▶ Work to complete
Go through the lines below. Copy those with "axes".

▶ Provided data
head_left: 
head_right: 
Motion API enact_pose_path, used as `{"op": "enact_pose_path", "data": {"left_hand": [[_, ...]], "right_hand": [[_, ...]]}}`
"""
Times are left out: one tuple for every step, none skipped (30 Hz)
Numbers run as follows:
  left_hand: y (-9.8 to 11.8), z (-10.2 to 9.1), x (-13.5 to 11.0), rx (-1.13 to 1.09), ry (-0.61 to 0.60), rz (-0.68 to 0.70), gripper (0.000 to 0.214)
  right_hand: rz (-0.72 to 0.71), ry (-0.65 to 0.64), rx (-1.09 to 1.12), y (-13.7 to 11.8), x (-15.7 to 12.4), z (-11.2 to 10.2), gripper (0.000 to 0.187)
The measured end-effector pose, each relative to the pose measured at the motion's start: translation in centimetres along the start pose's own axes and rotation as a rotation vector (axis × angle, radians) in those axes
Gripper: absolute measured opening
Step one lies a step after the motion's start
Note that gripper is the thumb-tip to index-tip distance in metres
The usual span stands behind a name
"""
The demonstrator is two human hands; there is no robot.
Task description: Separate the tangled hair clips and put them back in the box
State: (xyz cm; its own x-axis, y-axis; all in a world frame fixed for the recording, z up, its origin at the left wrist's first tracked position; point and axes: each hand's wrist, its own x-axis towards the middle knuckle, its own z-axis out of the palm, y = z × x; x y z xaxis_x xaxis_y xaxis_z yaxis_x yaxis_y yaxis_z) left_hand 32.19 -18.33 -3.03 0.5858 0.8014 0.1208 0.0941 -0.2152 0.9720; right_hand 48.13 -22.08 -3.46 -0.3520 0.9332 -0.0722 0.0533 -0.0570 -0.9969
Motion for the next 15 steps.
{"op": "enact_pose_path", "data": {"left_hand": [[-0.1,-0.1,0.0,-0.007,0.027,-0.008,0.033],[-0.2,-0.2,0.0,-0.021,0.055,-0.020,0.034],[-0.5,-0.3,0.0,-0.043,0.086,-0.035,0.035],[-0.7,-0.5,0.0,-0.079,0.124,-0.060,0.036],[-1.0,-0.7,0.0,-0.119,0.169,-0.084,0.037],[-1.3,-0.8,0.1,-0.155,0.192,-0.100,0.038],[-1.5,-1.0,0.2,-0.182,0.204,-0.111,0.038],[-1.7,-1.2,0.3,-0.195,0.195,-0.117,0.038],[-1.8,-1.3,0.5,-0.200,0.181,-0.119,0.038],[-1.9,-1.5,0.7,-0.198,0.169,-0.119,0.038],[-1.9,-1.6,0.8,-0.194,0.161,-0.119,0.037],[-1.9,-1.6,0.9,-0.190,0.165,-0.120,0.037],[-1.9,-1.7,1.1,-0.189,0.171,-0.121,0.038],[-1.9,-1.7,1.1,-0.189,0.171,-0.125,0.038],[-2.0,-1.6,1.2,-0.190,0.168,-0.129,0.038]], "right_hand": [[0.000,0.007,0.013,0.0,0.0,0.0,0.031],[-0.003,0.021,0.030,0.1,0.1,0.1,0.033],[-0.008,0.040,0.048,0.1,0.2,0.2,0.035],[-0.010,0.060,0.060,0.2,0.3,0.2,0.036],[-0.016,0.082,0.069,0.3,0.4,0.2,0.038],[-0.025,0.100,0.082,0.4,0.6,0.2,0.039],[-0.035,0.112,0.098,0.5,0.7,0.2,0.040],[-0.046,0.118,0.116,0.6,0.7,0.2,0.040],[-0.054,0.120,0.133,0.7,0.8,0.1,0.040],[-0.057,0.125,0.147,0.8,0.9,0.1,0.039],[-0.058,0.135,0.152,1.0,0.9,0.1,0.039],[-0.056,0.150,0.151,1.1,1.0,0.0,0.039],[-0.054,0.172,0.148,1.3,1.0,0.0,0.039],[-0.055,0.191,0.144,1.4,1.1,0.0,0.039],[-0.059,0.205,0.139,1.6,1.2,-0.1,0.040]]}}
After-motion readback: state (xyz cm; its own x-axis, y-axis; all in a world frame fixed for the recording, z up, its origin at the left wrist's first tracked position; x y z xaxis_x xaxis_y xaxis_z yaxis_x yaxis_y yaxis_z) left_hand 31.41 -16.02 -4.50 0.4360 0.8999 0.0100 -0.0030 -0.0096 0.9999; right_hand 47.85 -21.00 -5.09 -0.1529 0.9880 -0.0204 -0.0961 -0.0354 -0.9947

▶ Exercise output
The measured end-effector pose, each relative to the pose measured at the motion's start: translation in centimetres along the start pose's own axes and rotation as a rotation vector (axis × angle, radians) in those axes
State: (xyz cm; its own x-axis, y-axis; all in a world frame fixed for the recording, z up, its origin at the left wrist's first tracked position; point and axes: each hand's wrist, its own x-axis towards the middle knuckle, its own z-axis out of the palm, y = z × x; x y z xaxis_x xaxis_y xaxis_z yaxis_x yaxis_y yaxis_z) left_hand 32.19 -18.33 -3.03 0.5858 0.8014 0.1208 0.0941 -0.2152 0.9720; right_hand 48.13 -22.08 -3.46 -0.3520 0.9332 -0.0722 0.0533 -0.0570 -0.9969

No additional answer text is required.